Howl's Moving Castle
by Diana Wynne Jones
Inspired, according to the dedication page, by an idea a child suggested to her when she was visiting a school, this terrific story is the first of a two-book series which continues in Castle in the Air
It takes place in the magical land of Ingaria, where there are wizards, witches, handsome princes, seven-league boots, and so on. It turns all the fairy tale conventions upside-down, however. For instance, of three pretty daughters of a not-very-well-off hat maker, the oldest (Sophie) believes any attempt on her part to "seek her own fortune" is doomed to failure, by the laws of the world she lives in. But she does not seem to notice the powerful gift that she has, of talking life into inanimate things (like the hats she trims, to begin with). In a way she doesn't even realize, she is a powerful sorceress. And it takes a full-on curse from the wickedest, powerfullest sorceress in the world-the Witch of the Waste-to send her on her way to destiny.
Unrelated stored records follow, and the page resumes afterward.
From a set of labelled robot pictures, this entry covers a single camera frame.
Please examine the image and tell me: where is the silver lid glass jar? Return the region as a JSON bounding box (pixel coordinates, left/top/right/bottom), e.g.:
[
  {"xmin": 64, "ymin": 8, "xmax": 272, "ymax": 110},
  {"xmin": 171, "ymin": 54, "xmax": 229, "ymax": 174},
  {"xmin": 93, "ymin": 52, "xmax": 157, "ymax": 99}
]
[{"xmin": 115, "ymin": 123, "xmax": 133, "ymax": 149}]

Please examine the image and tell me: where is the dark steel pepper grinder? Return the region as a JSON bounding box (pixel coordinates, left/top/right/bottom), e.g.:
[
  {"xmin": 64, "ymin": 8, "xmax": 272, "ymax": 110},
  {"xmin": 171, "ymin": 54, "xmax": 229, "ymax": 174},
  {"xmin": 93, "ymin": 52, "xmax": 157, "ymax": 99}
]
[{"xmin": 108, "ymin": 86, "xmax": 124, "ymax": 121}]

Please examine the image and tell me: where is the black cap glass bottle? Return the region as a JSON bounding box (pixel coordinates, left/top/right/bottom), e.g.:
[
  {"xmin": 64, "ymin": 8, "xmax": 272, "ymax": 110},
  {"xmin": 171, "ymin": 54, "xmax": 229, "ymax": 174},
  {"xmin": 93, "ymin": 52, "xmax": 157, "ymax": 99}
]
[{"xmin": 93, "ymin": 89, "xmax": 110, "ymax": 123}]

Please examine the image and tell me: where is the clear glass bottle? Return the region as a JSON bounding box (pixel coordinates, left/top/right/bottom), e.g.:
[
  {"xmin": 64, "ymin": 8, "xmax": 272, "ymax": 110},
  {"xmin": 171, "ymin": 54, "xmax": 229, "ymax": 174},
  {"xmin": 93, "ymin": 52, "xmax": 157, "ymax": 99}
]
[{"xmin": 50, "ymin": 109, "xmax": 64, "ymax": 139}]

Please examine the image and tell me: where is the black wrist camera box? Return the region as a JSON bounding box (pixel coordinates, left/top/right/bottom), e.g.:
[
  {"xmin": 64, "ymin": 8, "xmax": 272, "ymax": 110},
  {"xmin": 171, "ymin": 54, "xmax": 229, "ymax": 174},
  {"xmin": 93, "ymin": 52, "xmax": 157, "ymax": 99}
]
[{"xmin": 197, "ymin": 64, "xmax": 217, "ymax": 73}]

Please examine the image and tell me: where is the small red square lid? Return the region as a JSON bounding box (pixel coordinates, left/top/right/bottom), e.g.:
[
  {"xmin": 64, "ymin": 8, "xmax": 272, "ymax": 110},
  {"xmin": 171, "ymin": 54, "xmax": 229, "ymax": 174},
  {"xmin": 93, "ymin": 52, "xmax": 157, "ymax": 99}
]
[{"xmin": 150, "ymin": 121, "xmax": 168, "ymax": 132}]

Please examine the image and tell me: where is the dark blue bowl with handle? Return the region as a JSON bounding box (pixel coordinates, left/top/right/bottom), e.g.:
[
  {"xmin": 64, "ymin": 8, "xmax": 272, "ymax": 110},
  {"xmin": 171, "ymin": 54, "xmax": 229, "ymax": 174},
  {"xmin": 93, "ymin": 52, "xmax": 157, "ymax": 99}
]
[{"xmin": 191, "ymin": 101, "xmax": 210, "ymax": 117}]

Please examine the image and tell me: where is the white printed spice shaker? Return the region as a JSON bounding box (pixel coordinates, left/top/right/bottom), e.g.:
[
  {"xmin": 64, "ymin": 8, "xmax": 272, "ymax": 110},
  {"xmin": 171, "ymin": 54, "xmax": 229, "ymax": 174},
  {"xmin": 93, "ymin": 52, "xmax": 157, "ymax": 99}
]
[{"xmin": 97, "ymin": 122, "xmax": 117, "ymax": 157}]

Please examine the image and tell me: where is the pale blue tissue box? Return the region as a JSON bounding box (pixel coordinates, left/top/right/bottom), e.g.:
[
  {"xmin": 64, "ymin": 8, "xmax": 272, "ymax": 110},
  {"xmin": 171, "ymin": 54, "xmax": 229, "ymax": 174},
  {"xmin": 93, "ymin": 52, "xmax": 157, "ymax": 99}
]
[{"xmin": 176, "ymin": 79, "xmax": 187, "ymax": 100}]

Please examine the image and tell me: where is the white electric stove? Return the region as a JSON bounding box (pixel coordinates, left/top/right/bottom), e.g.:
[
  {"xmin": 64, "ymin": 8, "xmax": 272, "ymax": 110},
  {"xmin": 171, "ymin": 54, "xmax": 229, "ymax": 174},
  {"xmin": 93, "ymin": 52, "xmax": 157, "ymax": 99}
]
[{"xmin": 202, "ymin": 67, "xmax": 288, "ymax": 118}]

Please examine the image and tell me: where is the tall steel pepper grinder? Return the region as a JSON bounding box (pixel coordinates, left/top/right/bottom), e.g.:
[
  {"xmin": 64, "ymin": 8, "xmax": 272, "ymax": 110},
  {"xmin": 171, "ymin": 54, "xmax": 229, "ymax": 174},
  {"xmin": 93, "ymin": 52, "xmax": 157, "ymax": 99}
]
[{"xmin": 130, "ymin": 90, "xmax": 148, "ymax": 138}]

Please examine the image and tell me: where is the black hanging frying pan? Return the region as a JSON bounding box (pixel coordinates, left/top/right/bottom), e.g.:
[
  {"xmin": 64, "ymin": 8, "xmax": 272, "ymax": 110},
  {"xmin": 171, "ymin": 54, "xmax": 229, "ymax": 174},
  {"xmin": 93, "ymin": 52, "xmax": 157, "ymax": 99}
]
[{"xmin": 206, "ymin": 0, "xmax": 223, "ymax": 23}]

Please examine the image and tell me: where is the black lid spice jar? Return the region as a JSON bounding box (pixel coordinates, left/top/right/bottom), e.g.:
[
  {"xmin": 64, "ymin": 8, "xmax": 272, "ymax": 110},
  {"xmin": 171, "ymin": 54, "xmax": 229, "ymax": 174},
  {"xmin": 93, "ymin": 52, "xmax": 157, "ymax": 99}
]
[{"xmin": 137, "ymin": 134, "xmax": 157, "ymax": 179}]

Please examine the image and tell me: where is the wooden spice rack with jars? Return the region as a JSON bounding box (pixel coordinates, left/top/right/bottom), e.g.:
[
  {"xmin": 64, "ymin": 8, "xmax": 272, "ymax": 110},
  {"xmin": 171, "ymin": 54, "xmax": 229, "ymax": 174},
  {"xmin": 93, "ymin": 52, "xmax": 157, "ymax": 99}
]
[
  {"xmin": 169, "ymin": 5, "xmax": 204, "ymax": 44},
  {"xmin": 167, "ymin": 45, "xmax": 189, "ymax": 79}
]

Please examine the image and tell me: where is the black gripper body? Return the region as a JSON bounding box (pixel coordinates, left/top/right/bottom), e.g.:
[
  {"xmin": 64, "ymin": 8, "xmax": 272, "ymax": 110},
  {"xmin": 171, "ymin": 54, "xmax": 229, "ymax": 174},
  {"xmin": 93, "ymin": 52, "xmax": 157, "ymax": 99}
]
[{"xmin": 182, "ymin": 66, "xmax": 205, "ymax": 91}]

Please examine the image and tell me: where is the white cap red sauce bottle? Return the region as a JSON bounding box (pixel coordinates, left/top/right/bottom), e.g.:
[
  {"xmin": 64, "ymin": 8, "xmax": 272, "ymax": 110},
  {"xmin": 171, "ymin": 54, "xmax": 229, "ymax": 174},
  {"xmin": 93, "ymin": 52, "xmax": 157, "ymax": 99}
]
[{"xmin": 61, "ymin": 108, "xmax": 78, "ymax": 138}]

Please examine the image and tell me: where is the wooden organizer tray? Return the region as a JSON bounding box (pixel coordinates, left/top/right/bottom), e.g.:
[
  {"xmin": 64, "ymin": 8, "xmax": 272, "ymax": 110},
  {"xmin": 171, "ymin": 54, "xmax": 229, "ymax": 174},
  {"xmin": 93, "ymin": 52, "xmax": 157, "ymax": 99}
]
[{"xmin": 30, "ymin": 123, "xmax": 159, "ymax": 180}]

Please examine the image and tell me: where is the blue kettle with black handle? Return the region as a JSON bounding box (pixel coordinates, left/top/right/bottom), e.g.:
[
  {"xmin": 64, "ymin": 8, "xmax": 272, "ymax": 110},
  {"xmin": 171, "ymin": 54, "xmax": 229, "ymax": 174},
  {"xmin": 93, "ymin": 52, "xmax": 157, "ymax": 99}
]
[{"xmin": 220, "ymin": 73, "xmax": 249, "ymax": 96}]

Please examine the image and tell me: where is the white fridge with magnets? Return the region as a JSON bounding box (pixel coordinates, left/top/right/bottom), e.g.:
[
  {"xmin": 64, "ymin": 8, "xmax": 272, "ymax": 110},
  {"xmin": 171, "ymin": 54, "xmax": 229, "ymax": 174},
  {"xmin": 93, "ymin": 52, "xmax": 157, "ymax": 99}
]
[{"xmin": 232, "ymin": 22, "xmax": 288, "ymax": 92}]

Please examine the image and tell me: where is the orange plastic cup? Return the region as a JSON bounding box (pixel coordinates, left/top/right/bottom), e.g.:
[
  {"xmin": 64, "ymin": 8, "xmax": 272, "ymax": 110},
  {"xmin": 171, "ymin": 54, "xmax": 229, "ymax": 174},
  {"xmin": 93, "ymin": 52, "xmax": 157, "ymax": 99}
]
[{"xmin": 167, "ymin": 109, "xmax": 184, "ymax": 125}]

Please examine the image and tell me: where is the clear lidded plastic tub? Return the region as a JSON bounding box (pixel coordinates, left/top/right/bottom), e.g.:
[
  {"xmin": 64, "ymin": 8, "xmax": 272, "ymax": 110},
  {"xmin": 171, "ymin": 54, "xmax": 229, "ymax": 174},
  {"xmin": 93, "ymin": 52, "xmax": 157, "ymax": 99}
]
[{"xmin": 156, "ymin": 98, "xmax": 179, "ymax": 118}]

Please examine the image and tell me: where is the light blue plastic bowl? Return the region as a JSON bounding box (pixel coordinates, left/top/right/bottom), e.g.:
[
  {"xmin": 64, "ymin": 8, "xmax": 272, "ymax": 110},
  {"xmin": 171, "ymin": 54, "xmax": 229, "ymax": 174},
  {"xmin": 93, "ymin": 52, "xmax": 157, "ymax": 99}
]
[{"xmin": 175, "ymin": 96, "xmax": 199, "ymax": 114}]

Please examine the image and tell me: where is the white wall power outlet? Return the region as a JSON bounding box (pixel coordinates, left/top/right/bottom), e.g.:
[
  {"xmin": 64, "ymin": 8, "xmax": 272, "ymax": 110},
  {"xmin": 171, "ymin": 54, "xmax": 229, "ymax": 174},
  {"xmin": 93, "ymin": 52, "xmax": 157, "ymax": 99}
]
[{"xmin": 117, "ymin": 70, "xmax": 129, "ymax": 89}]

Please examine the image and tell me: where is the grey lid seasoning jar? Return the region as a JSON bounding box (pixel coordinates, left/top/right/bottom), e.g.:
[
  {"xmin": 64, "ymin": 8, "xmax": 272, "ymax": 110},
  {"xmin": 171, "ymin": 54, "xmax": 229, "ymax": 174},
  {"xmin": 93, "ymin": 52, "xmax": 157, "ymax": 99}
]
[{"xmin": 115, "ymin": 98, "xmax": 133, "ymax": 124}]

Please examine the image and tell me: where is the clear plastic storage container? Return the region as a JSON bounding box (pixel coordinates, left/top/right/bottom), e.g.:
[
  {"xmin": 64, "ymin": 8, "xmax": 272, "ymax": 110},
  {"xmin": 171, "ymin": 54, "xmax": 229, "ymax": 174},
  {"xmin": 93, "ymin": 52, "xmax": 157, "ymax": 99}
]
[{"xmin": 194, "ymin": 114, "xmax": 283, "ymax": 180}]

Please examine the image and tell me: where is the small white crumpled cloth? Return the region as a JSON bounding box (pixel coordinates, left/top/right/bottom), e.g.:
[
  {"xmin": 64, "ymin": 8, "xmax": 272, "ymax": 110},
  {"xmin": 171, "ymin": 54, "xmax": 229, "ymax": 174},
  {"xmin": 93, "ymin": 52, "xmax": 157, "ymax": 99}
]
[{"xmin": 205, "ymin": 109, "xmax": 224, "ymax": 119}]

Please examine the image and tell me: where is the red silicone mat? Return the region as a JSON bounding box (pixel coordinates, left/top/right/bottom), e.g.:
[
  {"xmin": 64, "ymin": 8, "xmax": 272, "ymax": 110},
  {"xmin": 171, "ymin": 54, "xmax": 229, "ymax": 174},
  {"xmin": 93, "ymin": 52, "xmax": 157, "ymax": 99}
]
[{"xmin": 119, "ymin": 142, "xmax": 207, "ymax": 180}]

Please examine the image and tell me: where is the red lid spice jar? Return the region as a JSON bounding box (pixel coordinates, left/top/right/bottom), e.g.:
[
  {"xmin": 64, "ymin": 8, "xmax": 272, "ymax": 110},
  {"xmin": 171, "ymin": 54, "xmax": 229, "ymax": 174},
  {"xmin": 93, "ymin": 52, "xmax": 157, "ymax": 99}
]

Sophie's destiny involves being turned into a 90-year-old woman, insinuating herself into the moving castle of the notorious wizard Howl as a cleaning woman, and making a bargain with the fire demon who lives in Howl's fireplace. Her side of the bargain is to break the contract between the demon (Calcifer) and the wizard, which is bound to turn out badly for both of them if someone doesn't break it. The problem is, she has to figure out for herself what the contract is. Calcifer's side of the bargain is to return Sophie to her former young, pretty shape.
In the meantime, the Horrible Howl turns out not to be the awful creature of evil she imagined. In fact, he's a vain young dandy who spends most of his time wooing women, then dropping them like blown dandelions the instant they fall in love with him. Most of his magic seems to be done by Calcifer and, when it comes to everyday work that keeps the cash flowing, a teenaged apprentice named Michael Fisher. This sort of bent magical family, then, lives together in a two bedroom, one bathroom house whose door, depending on which way the four-colored doorknob is facing, opens out onto four different places: a street in the posh capital city, another street in a seaside village, a moving castle that floats around the hills outside the quaint little town Sophie comes from, and another place that comes as rather a surprise.
As Sophie becomes more of a fixture in the wizard's castle, she becomes more and more involved in his feud with the Witch of the Waste. Part of which curse involves an imaginative use of an actual John Donne poem. Sophie also grows more and more irritated with Howl's philandering ways. Oddly, she accepts being an old lady, sooner than she accepts the difficult and powerful role she has to play in the events that explode around her.
It's another story I don't want to say too much about, because part of the enjoyment is being surprised now and then. It's a fascinating yarn, full of fairy-tale magic, action and adventure, romance and laugh-out-loud humor. Most of all, it is very, very funny. And there's some intriguing mystery in it too, as bits and pieces of the Donne curse unfold, and the final confrontation between good and evil draws near. There's also some good suspense, because it's never quite clear whether Howl is going to end up on the side of good or evil, and on that hangs the happiness, not to mention the lives, of several people.
I think Howl is a wonderful character, and the way true love sneaks up on some people is very entertaining too! Plus, who can say no to a story that contains a scarecrow come to life, a man turned into a dog, a talking horse, a drunk scene, and chapter titles such as "In which Howl expresses his feelings with green slime," "In which Sophie blackens Howl's name," and "In which a Royal Wizard catches cold."